The annual rate of inflation slowed down in April to 2.1 percent in total, compared to 2.3 percent in March. It thus dropped to its lowest level since late 2018.
At the turn of 2019 and 2020, inflation oscillated around 3 percent.
“The April slow-down was slightly lower than we expected as it was hindered by the dynamic rise in food prices,” Ľubomír Koršňák, analyst with UniCredit Bank Czech Republic and Slovakia wrote in a memo.
On the other hand, it was pulled down by cheap natural oil. The slight slow-down was also reported as caused by demand inflation, but this might have been affected by closed shops, he added.

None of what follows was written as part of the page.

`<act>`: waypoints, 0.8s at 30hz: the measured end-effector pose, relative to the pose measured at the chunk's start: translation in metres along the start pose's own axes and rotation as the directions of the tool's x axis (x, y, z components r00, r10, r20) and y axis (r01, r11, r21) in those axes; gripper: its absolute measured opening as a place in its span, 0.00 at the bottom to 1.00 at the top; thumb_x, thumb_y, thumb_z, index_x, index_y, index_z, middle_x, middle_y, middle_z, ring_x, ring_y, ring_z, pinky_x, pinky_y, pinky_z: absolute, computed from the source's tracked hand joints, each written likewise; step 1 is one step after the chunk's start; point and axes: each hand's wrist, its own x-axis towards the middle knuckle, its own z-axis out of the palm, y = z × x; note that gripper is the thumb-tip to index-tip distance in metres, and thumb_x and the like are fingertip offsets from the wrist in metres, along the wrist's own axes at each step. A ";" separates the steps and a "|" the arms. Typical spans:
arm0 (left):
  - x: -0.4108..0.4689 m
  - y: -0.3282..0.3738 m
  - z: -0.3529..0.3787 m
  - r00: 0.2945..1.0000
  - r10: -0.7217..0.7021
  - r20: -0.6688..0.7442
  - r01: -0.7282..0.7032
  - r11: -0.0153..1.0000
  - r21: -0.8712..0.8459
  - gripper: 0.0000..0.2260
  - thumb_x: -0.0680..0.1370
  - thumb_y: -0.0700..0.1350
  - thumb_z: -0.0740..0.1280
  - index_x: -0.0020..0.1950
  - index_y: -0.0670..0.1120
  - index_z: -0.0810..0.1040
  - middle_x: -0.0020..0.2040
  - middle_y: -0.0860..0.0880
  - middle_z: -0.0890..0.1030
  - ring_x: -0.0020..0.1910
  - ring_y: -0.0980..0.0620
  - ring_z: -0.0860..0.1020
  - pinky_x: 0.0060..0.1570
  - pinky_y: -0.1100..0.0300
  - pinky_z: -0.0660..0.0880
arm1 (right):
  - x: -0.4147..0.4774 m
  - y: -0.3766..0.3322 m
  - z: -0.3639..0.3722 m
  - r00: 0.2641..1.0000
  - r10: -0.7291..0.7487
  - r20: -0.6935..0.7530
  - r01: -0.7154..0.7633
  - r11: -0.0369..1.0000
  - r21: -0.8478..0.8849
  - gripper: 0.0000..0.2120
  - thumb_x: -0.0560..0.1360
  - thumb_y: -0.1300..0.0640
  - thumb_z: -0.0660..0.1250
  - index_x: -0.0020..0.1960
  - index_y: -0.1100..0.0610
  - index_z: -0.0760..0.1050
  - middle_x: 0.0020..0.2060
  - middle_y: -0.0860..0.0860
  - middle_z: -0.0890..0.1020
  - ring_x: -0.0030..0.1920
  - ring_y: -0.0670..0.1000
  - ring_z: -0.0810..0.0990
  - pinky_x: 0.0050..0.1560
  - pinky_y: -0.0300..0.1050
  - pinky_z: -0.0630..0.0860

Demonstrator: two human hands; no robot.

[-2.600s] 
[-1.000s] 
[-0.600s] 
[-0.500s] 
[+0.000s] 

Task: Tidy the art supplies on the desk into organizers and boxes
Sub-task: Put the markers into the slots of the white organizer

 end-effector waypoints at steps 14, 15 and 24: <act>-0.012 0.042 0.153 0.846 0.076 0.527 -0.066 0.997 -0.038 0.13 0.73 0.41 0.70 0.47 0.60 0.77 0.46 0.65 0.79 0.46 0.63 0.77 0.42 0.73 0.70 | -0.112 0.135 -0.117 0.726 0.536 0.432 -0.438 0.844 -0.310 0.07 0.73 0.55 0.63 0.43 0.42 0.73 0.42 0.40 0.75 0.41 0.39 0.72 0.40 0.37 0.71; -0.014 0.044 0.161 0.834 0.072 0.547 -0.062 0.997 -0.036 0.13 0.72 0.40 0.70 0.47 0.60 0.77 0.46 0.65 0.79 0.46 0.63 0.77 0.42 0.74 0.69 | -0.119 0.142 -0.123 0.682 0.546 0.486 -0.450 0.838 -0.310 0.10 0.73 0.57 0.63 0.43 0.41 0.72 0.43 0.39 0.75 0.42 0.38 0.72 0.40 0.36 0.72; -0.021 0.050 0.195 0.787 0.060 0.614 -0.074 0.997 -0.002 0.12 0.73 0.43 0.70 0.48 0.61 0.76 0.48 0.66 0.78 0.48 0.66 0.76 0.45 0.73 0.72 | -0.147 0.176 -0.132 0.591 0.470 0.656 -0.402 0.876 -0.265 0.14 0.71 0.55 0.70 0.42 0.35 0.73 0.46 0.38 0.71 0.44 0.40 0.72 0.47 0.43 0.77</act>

In monthly terms, consumer prices remained unchanged in total, according to the Statistics Office.
Food up, oil down
The Statistics Office also admitted that the consumer price index in April was significantly affected by the situation associated with the coronavirus crisis. The traditional field price survey was influenced by the closure of outlets and service operations and the cessation of field surveys. Uncollected prices were replaced by prices from other sources, e.g. websites, telephone and e-mail inquiries and data scanner information (food, alcoholic beverages) of retail chains have been used. A portion of the uncollected prices was obtained by imputation, i.e. using the month-on-month index from the previous year (April 2019 vs. March 2019).